The task: Nothing but the lines from the one containing "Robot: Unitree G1" through the final line of the data should be repeated, and each must be exact.

━━━━━━━━━━━━━━━━━━━━━━━━━━━━━━

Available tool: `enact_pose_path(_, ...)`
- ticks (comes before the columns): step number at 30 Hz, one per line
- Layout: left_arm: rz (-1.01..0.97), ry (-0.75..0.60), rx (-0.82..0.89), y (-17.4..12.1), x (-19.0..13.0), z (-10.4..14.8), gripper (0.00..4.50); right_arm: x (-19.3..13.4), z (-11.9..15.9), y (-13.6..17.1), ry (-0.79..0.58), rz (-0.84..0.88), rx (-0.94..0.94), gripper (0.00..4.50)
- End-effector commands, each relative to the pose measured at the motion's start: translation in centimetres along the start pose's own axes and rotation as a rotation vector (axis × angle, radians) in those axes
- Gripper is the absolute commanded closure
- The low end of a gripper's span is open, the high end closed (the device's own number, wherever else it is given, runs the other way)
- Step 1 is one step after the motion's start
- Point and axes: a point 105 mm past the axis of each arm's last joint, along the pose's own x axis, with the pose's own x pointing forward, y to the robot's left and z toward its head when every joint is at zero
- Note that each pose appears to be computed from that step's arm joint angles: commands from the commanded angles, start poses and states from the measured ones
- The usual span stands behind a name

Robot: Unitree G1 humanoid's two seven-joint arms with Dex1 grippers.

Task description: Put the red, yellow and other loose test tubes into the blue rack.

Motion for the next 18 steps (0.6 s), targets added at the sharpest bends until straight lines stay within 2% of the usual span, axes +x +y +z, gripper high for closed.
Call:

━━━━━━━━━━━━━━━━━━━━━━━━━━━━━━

Worked solution:
Robot: Unitree G1 humanoid's two seven-joint arms with Dex1 grippers.

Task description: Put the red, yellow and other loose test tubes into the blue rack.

Motion for the next 18 steps (0.6 s), targets added at the sharpest bends until straight lines stay within 2% of the usual span, axes +x +y +z, gripper high for closed.
Call:

Nothing remains to be done for this exercise.